Facebook World
The goal of this session is to predict success of a branding campaign on social media using techniques of logistic regression. We will explore the use of logistic regression to predict Facebook comment activity information about posts from previous campaigns to help inform ad placement decisions.
An analysis of this data set was first presented in Moro, S., Rita, P., & Vala, B. (2016). Predicting social media performance metrics and evaluation of the impact on brand building: A data mining approach. Journal of Business Research, 69(9),3341-3351.
A pre-print of the article is available [here].
Part 1: Exploring the data
For this exercise, you'll work with the dataset facebook.csv stored here: https://www.warin.ca/datalake/courses_data/qmibr/session10/facebook.csv.
The dataset facebook.csv contains one row for each unique ad post. The following variables were recorded:
| Variables | Description |
|---|---|
| Page.total.likes | Number of people who indicated that they liked the company’s page |
| Category | Category |
| Type of ad | Action (special offers and contests); Product (direct advertisement, explicit brand content); Inspiration (non-explicit brand related content) |
| Type | Type of content (Link, Photo, Status, Video) |
| Post.Month | Month the post was published (1=January, 2=February, . . . , 12=December) |
| Post.Hour | Hour the post was published (0, 1, 2, 3, 4, . . . , 23) |
| Post.Weekday | Weekday the post was published (1=Sunday, 2=Monday, . . . , 7=Saturday) |
| Paid | If the company paid Facebook for this advertisement (0=no, 1=yes) |
| Comment | 0 if there were no comments on the post and 1 if there was at least one comment |
Read the file into a data frame called facebook and show the first 6 rows. The main goal of this exercise is to learn which predictor variables are important for modeling the probability of at least one comment made on a post with an ad.
facebook = readr::read_csv("https://www.warin.ca/datalake/courses_data/qmibr/session10/facebook.csv")
head(facebook)
Question Set 1
- How many total posts are in the data set?
nrow(facebook)
- How many ad posts of each Category (Action, Product, Inspiration) are in the data set?
table(facebook$Category)
- Examine side-by-side boxplots of the number of people who liked the company’s page by whether a comment was posted. Describe the difference in the distribution of the number of likes.
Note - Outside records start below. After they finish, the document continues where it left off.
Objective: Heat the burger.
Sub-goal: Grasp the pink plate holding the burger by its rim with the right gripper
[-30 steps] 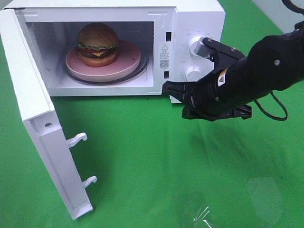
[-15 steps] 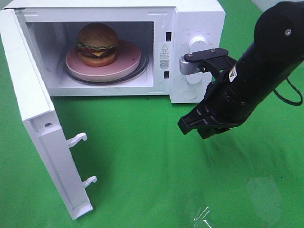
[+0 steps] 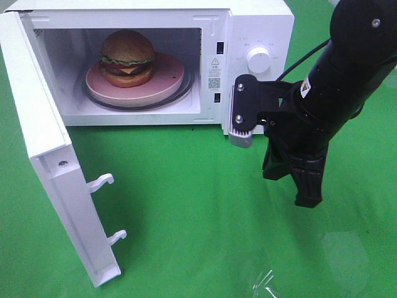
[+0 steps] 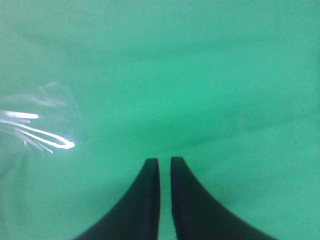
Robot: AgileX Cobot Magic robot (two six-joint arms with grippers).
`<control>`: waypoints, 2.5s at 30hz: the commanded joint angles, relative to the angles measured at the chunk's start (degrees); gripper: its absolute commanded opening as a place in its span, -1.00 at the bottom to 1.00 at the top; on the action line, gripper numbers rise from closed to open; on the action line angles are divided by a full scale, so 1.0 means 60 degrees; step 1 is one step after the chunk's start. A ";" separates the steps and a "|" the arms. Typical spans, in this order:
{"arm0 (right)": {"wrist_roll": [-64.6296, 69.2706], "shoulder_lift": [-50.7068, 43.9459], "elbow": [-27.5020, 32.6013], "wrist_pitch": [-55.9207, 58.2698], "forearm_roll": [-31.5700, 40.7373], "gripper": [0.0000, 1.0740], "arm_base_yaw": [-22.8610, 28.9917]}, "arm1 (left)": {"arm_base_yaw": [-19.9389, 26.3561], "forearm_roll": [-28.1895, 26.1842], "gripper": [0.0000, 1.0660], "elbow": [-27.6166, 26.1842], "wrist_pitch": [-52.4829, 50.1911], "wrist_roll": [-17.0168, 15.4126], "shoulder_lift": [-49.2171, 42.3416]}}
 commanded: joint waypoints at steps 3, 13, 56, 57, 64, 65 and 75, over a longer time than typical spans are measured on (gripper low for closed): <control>-0.3514 -0.0067 -0.0048 -0.0707 -0.0010 -0.69 -0.0019 | 0.0010 0.0019 0.83 0.0029 0.0010 0.0000 -0.0019; -0.2989 -0.0067 -0.0048 -0.2196 -0.1471 0.38 0.0630 | 0.0010 0.0019 0.83 0.0029 0.0010 0.0000 -0.0019; -0.1232 0.4593 -0.5710 -0.2597 -0.2149 0.61 0.1547 | 0.0010 0.0019 0.83 0.0029 0.0010 0.0000 -0.0019; -0.1222 0.4736 -0.5844 -0.2597 -0.2149 0.61 0.1547 | 0.0010 0.0019 0.83 0.0029 0.0010 0.0000 -0.0019; -0.1060 0.5491 -0.6570 -0.2588 -0.2149 0.59 0.1547 | 0.0010 0.0019 0.83 0.0029 0.0010 0.0000 -0.0019; -0.1031 0.5768 -0.6809 -0.2578 -0.2149 0.59 0.1537 | 0.0010 0.0019 0.83 0.0029 0.0010 0.0000 -0.0019; -0.0773 0.6704 -0.7840 -0.2569 -0.2015 0.57 0.1499 | 0.0010 0.0019 0.83 0.0029 0.0010 0.0000 -0.0019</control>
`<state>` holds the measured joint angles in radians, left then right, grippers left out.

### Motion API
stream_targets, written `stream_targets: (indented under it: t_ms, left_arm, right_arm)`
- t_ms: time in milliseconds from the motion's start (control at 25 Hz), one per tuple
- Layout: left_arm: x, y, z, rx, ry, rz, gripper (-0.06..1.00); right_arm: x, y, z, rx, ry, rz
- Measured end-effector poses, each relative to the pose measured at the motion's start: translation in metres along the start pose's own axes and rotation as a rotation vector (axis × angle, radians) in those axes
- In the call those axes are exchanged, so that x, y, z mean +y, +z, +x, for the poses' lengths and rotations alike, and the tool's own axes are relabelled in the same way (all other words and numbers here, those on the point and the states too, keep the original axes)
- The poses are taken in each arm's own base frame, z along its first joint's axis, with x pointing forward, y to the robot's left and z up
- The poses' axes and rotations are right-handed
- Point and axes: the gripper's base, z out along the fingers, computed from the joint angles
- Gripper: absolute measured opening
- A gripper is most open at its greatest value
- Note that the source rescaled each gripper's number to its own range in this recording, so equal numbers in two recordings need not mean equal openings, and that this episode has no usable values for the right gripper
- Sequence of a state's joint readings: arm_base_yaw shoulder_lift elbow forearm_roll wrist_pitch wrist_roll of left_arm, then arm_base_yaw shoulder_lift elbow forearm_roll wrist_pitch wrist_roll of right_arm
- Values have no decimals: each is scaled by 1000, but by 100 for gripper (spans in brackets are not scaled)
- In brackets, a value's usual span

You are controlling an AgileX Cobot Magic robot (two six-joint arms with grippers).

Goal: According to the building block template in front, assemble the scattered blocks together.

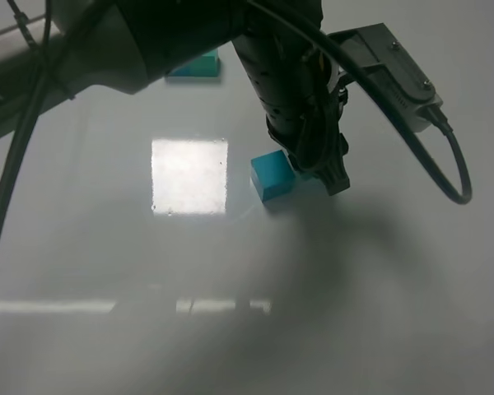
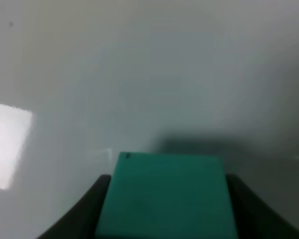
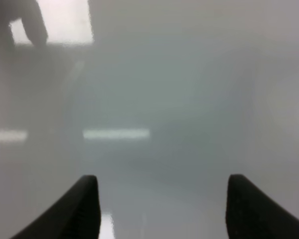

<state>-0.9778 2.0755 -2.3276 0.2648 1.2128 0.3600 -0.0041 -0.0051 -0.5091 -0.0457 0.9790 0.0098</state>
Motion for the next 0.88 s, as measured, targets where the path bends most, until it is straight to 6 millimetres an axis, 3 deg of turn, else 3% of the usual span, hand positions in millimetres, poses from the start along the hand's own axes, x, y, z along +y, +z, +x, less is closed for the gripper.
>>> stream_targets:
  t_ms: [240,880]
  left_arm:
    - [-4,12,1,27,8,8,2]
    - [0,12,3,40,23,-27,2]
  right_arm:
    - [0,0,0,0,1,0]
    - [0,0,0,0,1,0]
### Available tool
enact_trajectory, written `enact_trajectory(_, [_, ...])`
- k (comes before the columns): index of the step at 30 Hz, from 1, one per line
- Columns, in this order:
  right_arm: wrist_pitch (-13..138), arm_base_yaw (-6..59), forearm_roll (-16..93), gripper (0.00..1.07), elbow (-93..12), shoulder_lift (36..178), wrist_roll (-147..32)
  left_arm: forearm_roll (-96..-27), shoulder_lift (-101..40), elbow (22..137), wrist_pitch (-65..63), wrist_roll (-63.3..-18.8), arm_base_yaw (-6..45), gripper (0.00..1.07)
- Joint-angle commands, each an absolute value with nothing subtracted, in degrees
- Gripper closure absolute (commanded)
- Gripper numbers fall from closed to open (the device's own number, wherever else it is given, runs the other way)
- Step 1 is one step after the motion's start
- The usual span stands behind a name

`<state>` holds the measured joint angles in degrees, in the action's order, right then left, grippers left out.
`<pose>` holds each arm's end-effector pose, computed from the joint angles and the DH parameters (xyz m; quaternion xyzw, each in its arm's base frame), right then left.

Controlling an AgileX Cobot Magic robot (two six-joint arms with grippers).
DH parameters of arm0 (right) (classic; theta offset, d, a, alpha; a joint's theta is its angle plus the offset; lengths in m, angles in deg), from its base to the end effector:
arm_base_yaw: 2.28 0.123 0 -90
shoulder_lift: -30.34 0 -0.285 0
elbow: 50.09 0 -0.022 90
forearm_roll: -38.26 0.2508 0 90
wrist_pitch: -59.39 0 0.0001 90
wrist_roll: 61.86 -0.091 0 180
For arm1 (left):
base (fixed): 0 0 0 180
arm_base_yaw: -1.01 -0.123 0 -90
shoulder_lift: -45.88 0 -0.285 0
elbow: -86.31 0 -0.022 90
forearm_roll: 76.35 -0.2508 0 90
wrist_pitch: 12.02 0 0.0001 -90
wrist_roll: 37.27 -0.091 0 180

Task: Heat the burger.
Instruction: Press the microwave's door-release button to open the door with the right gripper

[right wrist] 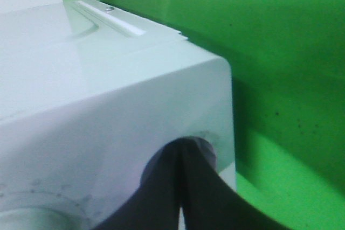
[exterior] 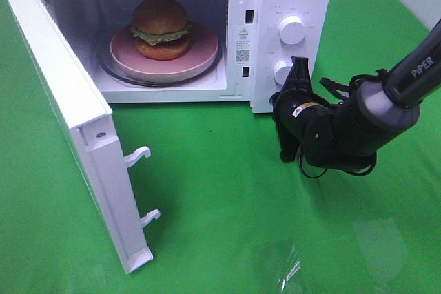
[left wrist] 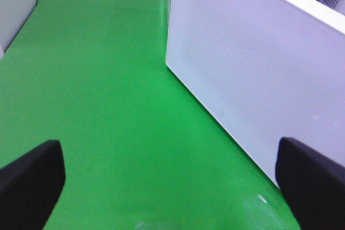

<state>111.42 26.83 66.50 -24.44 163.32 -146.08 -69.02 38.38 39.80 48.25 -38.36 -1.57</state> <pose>0.3532 0.1579 0.0768 0.5683 0.5805 0.4488 0.3724 -0.0096 -0.0105 0.2884 -0.0074 0.8383 -0.0465 0.5432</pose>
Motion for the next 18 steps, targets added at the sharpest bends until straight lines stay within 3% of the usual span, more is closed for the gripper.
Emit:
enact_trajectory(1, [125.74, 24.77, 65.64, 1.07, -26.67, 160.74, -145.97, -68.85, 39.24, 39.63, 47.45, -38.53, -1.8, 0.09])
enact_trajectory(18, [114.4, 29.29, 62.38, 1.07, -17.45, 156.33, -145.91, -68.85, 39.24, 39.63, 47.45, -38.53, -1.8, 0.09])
boxplot(Page.total.likes ~ comment, data = facebook, col="red", xlab="Comment", ylab="Tal Likes")
- Run the command prop.table(table(facebook$comment, facebook$Category), margin=2) to see the proportion of comments given by ad type. What can you say about the proportion of comments by ad type?
prop.table(table(facebook$comment, facebook$Category), margin=2)
Part 2: Paying for attention
Does paying for the ad correspond to an increase in the probability of receiving at least one comment? We explore this question by examining the relationship between Paid and comment.
Question Set 2
- What is the distribution of the binary comment variable? What fraction of posts received at least one comment? Use the
prop.table()function to answer this latter question.
table(facebook$comment)
prop.table(table(facebook$comment))
- What fraction of posts were paid? Again, use the table command.
table(facebook$Paid)
prop.table(table(facebook$Paid))
- As in Part 1, run the command
prop.table(table(facebook$comment,facebook$Paid),margin=2)to see the fraction of comments posted to ads according to whether they were paid. What fraction of paid ads received comments? What fraction of unpaid ads received comments?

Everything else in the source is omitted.